Pipeline¶

The main pipeline orchestrator that manages data flow through multiple processing stages.

AsyncTaskPipeline ¶

AsyncTaskPipeline(max_queue_size=100, enable_timing=False, return_exceptions=False)

Bases: Generic[T, U]

Main pipeline orchestrator with async I/O and thread-based processing.

This class manages a multi-stage data processing pipeline that combines async I/O for input/output operations with thread-based processing for CPU-intensive tasks. It provides comprehensive timing analysis and performance monitoring capabilities. It takes two type parameters:

T: The type of the data you want to process (e.g. messages, signals or events)
U: The type of the pass-through data (e.g. exceptions)

PARAMETER	DESCRIPTION
`max_queue_size`	Maximum size for inter-stage queues. Controls memory usage and back pressure. TYPE: `int` DEFAULT: `100`
`enable_timing`	Whether to enable detailed timing analysis for performance monitoring. TYPE: `bool` DEFAULT: `False`
`return_exceptions`	Whether to return exceptions in the output stream. TYPE: `bool` DEFAULT: `False`

Examples:

>>> pipeline = AsyncTaskPipeline(max_queue_size=50, enable_timing=True)
>>> pipeline.add_stage("process", lambda x: x * 2)
>>> await pipeline.start()

Source code in src/async_task_pipeline/base/pipeline.py

def __init__(self, max_queue_size: int = 100, enable_timing: bool = False, return_exceptions: bool = False):
    self.max_queue_size = max_queue_size
    self.enable_timing = enable_timing
    self.return_exceptions = return_exceptions

    self.stages: list[PipelineStage] = []
    self.queues: list[queue.Queue[PipelineItem[T] | U]] = []
    self.input_queue: queue.Queue[PipelineItem[T] | U] | None = None
    self.output_queue: queue.Queue[PipelineItem[T] | U] | None = None
    self.running = False
    self.counter = 0
    self.completed_items: list[PipelineItem[T]] = []
    self._sleep_time = 0.001

max_queue_size `instance-attribute` ¶

max_queue_size = max_queue_size

enable_timing `instance-attribute` ¶

enable_timing = enable_timing

return_exceptions `instance-attribute` ¶

return_exceptions = return_exceptions

stages `instance-attribute` ¶

stages = []

queues `instance-attribute` ¶

queues = []

input_queue `instance-attribute` ¶

input_queue = None

output_queue `instance-attribute` ¶

output_queue = None

running `instance-attribute` ¶

running = False

counter `instance-attribute` ¶

counter = 0

completed_items `instance-attribute` ¶

completed_items = []

add_stage ¶

add_stage(name, process_fn)

Add a processing stage to the pipeline.

Creates a new stage with the specified processing function and connects it to the pipeline's queue system. Stages are executed in the order they are added.

PARAMETER	DESCRIPTION
`name`	Unique identifier for this stage, used in timing analysis and logging. TYPE: `str`
`process_fn`	Function to process data items. Should accept a single argument and return processed data, None (to filter), or a generator (to produce multiple outputs). TYPE: `Callable`

Notes

The process_fn should be thread-safe as it will be executed in a separate thread. If the function returns None, the item is filtered out. If it returns a generator, each yielded value becomes a separate pipeline item.

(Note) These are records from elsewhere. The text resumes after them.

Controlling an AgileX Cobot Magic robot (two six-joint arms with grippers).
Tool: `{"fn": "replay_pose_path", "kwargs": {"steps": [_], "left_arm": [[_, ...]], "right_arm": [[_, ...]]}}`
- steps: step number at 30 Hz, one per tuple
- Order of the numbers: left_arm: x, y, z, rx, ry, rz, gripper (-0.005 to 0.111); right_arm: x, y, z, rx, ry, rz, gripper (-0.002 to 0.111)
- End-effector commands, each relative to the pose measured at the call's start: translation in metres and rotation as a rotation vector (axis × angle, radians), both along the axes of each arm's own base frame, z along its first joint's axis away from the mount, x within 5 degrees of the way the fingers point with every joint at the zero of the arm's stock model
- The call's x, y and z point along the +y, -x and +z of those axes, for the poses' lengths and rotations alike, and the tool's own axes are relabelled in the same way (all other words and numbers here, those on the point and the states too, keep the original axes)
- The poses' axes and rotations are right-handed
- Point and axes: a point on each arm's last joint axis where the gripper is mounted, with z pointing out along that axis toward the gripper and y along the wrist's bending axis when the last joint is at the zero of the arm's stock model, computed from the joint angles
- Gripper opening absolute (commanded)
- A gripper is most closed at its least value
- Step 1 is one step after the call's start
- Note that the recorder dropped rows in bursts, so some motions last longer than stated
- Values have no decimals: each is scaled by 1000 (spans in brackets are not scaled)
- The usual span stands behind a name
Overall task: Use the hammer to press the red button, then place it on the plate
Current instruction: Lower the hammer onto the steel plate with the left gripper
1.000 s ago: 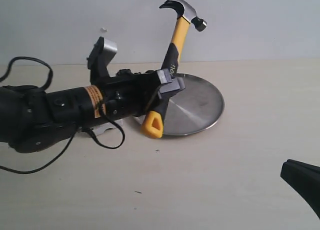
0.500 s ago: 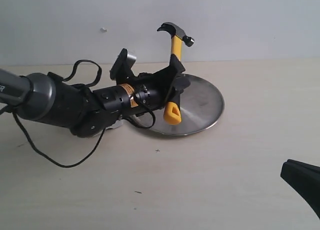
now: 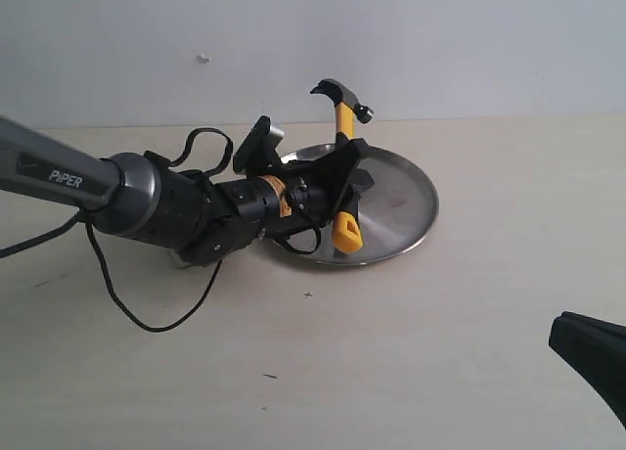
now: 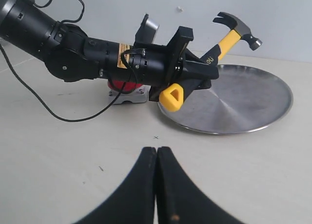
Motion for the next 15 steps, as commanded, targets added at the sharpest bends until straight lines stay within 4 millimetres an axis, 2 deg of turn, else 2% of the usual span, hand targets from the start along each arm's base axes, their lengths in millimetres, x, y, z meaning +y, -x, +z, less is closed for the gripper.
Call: {"fn": "replay_pose_path", "kwargs": {"steps": [1, 11, 15], "left_arm": [[-4, -9, 12, -71, 64, -7, 0], [-9, -24, 18, -48, -36, 27, 0], [-10, -28, 13, -39, -74, 30, 0]], "right_arm": [[0, 0, -1, -1, -2, -2, 0], [0, 0, -1, -1, -2, -2, 0], [0, 0, -1, -1, -2, -2, 0]]}}
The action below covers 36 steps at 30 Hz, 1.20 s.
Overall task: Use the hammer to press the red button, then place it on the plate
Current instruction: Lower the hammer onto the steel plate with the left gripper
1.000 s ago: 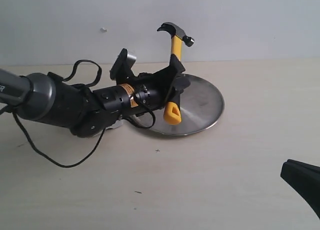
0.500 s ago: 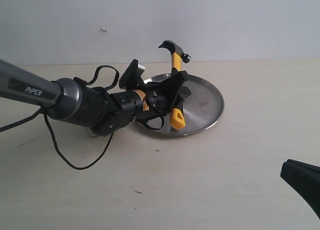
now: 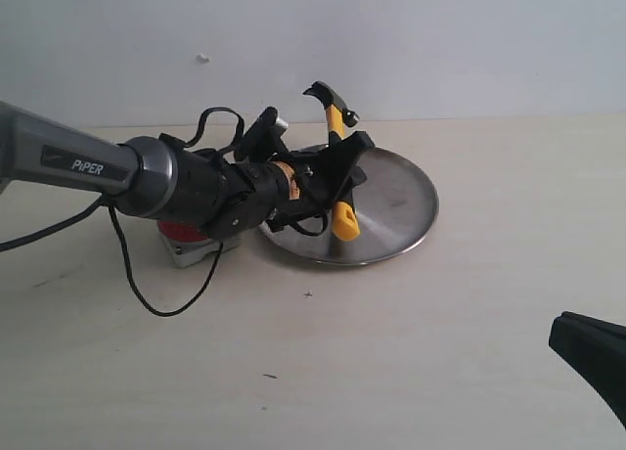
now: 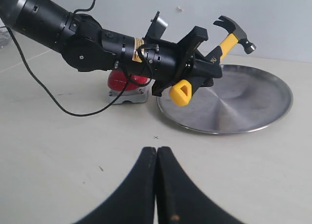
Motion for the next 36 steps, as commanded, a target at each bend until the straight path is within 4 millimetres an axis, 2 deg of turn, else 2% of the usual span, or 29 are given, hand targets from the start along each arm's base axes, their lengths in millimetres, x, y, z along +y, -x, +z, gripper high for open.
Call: {"fn": "replay_pose_path", "kwargs": {"steps": [1, 5, 10, 15, 27, 36], "left_arm": [[-5, -8, 10, -86, 17, -39, 0], [-12, -14, 3, -82, 45, -50, 0], [-8, -23, 6, -84, 32, -45, 0], [-5, -23, 0, -49, -15, -27, 0], [-10, -29, 4, -87, -15, -39, 0], [-13, -32, -15, -56, -26, -42, 0]], "right_arm": [[0, 0, -1, -1, -2, -2, 0], [0, 0, -1, -1, -2, -2, 0], [0, 0, -1, -1, -2, -2, 0], [0, 0, -1, -1, -2, -2, 0], [0, 0, -1, -1, -2, -2, 0], [0, 0, -1, -1, -2, -2, 0]]}}
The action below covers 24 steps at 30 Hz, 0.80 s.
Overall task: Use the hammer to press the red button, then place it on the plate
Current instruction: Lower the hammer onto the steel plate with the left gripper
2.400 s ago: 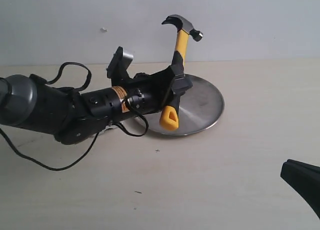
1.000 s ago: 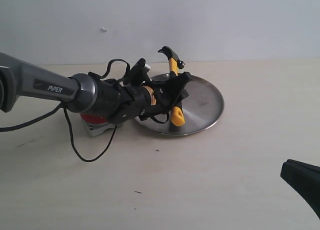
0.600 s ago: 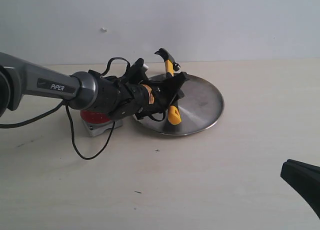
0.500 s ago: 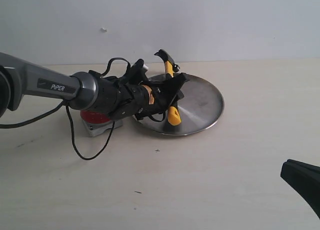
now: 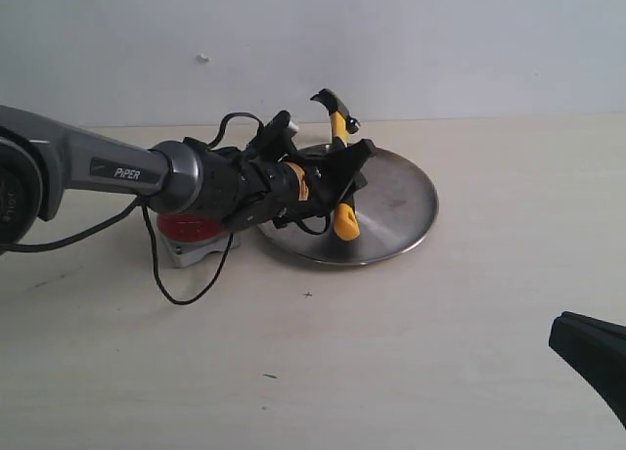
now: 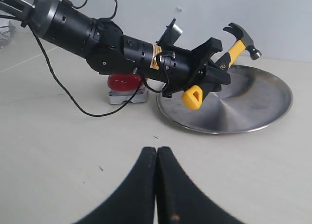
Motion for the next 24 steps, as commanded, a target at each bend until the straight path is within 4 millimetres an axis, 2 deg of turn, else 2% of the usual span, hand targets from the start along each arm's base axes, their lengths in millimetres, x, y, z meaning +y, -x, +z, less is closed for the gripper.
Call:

Source code in src/async_task_pipeline/base/pipeline.py

def add_stage(self, name: str, process_fn: Callable) -> None:
    """Add a processing stage to the pipeline.

    Creates a new stage with the specified processing function and connects
    it to the pipeline's queue system. Stages are executed in the order
    they are added.

    Parameters
    ----------
    name : str
        Unique identifier for this stage, used in timing analysis and logging.
    process_fn : Callable
        Function to process data items. Should accept a single argument and
        return processed data, None (to filter), or a generator (to produce
        multiple outputs).

    Notes
    -----
    The process_fn should be thread-safe as it will be executed in a
    separate thread. If the function returns None, the item is filtered
    out. If it returns a generator, each yielded value becomes a separate
    pipeline item.
    """
    if not self.queues:
        self.input_queue = queue.Queue(maxsize=self.max_queue_size)
        input_q = self.input_queue
    else:
        input_q = self.queues[-1]

    output_q: queue.Queue[PipelineItem[T] | U] = queue.Queue(maxsize=self.max_queue_size)
    self.queues.append(output_q)
    self.output_queue = output_q
    stage = PipelineStage(
        name,
        process_fn,
        input_q,
        output_q,
        enable_timing=self.enable_timing,
        return_exceptions=self.return_exceptions,
    )
    self.stages.append(stage)

start `async` ¶

start()

Start all pipeline stages.

Initializes and starts worker threads for all registered stages. The pipeline must be started before processing any data.

RAISES	DESCRIPTION
`RuntimeError`	If the pipeline is already running or if no stages have been added.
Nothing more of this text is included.